Count how many lines of the data include the string "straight", then say that number and stop.

Collected data entries:
--

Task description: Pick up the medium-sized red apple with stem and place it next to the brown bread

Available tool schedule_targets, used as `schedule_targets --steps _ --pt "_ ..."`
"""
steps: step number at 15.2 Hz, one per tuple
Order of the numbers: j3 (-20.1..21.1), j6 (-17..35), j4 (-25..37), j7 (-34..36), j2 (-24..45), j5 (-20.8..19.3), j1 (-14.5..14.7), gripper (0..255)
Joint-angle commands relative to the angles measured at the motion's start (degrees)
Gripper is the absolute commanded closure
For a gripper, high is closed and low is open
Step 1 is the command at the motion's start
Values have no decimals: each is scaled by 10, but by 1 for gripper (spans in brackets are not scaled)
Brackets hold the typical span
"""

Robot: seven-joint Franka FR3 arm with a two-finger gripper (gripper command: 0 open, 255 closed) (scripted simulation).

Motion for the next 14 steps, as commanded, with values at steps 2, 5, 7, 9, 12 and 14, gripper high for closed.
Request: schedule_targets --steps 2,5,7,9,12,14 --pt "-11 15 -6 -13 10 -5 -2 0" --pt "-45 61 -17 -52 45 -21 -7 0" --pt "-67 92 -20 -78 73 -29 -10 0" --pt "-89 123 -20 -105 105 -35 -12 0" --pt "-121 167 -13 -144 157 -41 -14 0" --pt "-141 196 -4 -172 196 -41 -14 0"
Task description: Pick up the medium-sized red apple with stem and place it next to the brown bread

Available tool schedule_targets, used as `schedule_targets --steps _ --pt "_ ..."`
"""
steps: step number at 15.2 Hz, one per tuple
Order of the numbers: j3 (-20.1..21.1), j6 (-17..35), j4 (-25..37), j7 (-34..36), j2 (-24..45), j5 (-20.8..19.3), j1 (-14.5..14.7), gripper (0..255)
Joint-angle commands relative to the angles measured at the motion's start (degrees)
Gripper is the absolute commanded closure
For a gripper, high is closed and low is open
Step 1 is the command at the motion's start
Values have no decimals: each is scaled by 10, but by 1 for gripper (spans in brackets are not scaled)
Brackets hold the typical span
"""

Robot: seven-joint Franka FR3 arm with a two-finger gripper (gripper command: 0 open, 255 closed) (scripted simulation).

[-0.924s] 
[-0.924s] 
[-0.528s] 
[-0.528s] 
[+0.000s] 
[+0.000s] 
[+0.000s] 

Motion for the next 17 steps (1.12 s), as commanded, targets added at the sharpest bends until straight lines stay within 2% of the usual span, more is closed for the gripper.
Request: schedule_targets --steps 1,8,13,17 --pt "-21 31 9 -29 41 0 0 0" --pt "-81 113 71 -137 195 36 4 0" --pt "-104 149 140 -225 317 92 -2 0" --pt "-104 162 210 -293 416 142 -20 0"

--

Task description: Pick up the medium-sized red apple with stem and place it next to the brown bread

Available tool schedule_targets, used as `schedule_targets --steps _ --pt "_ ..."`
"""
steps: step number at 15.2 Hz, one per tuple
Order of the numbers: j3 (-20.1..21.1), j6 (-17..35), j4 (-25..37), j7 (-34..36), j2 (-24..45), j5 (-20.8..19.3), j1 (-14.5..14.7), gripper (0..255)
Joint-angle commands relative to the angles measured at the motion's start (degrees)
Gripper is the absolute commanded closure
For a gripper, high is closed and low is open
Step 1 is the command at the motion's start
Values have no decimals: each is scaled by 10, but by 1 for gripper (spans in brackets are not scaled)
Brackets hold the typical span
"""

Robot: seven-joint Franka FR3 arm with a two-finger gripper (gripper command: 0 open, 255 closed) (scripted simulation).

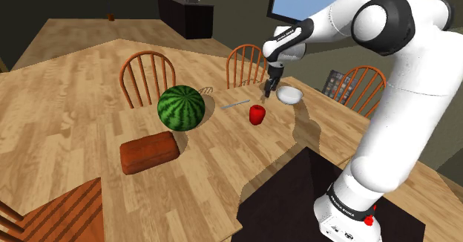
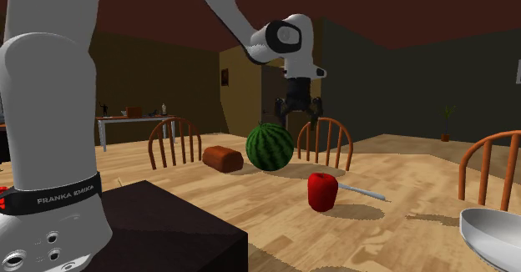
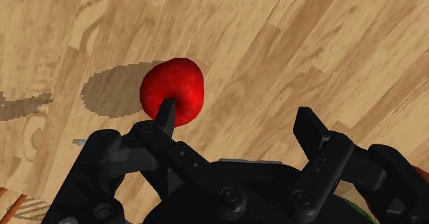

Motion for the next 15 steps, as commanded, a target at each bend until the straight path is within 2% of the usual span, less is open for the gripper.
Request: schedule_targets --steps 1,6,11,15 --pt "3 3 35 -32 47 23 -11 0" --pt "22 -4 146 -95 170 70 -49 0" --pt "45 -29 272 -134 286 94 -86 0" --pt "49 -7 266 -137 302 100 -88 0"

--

_RESULT_
2